4.2.2 Tree structure visualizations

ASCII Tree: Simple pretty-printing of your tree structures using pure ASCII characters for drawing branches and edges.

For instance:

                 
                  _____ ____ _____ ____ _____ _____ s__Drosophila_melanogaster
                 |
       _____ ____|           _____ ____ _____ _____ s__Mus_musculus
      |          |      ____|
      |          |_____|    |_____ ____ _____ _____ s__Homo_sapiens
______|                |
      |                |____ _____ ____ _____ _____ s__Gallus_gallus
      |
      |_____ ____ _____ ____ _____ ____ _____ _____ s__Escherichia_coli
                       

Simple tree plot: The phylograph in PDF format, with clades colored by phyla or superclass. Plots are drawn using ggtree

For instance:

  • Rectangular Plot

  • Circular Plot

4.2.3 Additional files

When running iPhylo, we generate some other files to help you understand the tree better:

  • iphylo_tree_items.csv, ichem_tree_items.csv

These spreadsheet enlist the taxID (id for chemicals), scientific name (name, InChI, InChIKey, SMILES for chemicals) and lineage for the taxa you input.

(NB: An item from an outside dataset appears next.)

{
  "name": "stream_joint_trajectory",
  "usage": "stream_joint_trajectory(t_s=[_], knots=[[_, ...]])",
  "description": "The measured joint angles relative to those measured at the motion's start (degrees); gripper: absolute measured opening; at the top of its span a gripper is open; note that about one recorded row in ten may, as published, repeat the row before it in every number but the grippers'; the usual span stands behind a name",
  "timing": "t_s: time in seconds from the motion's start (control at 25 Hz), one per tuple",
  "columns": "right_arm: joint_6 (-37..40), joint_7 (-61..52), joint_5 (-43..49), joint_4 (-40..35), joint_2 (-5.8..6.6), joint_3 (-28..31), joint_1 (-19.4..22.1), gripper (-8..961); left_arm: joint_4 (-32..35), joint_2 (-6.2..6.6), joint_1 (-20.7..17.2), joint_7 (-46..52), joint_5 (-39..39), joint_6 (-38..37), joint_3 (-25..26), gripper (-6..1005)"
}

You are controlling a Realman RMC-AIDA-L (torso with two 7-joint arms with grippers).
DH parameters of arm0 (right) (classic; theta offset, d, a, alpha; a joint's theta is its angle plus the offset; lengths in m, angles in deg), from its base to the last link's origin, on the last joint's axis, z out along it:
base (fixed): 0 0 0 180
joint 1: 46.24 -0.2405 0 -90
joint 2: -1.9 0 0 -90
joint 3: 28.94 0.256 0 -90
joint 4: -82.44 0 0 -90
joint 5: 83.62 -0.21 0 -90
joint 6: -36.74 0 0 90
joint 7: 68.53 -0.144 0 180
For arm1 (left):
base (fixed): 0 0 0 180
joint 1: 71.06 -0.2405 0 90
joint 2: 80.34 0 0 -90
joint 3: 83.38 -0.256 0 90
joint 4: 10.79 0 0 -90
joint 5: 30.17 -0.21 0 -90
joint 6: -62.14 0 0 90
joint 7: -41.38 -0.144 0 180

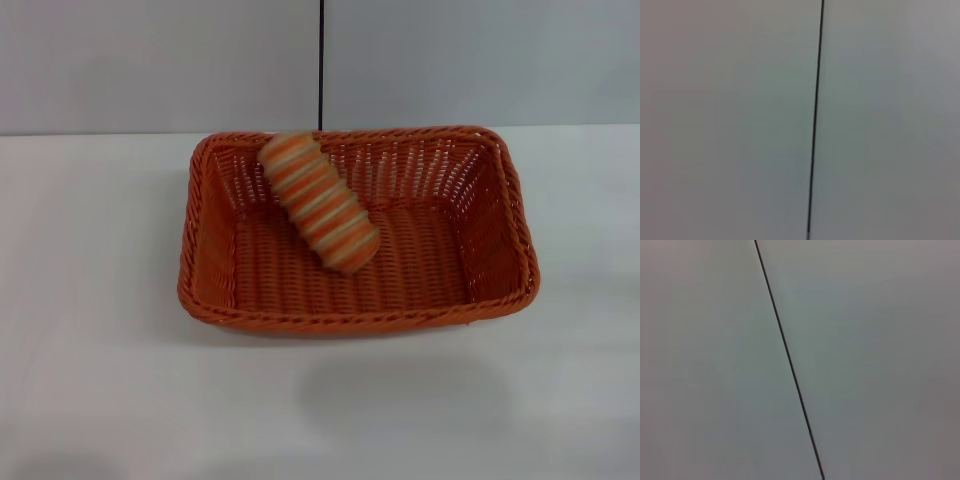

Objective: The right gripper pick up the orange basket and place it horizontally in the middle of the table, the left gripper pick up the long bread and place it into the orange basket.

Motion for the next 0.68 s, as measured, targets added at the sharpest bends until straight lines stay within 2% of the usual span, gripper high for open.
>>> stream_joint_trajectory(t_s=[0.12,0.28,0.68], knots=[[-0.1,-0.4,0.0,0.0,-0.03,0.0,1.3,571,-1.0,0.05,0.1,-1.2,0.0,-0.1,0.9,806],[-0.4,-0.5,0.1,0.0,0.07,-0.1,2.1,571,-4.5,0.00,0.2,-2.9,0.0,-0.1,6.5,806],[-0.5,-0.4,-0.5,-2.0,-0.07,0.3,3.0,571,-4.2,0.21,1.5,-5.7,-0.8,1.5,6.6,806]])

  • iphylo_tree_items_for_anno.csv

Similar to iphylo_tree_items.csv, but tailored for iPhylo Visual, serves as an annotation for basic visualization of tree leaves. It can be directly uploaded to iPhylo Visual for enhanced visualization and annotation.

  • no_match_result.txt

This file is used to alert you when you have input taxIDs and names that are not in the NCBI taxonomy database, or when you have input a name that corresponds to more than one taxID. Note that the taxID is the unique identifier for NCBI taxonomy database entries.

In the case of chemical trees, this file is used to indicate which compounds are not in the iPhylo database or are missing classification information. Our database mainly contains functional compounds, if you want more more compounds information, try our iPhylo CLI chemoline module.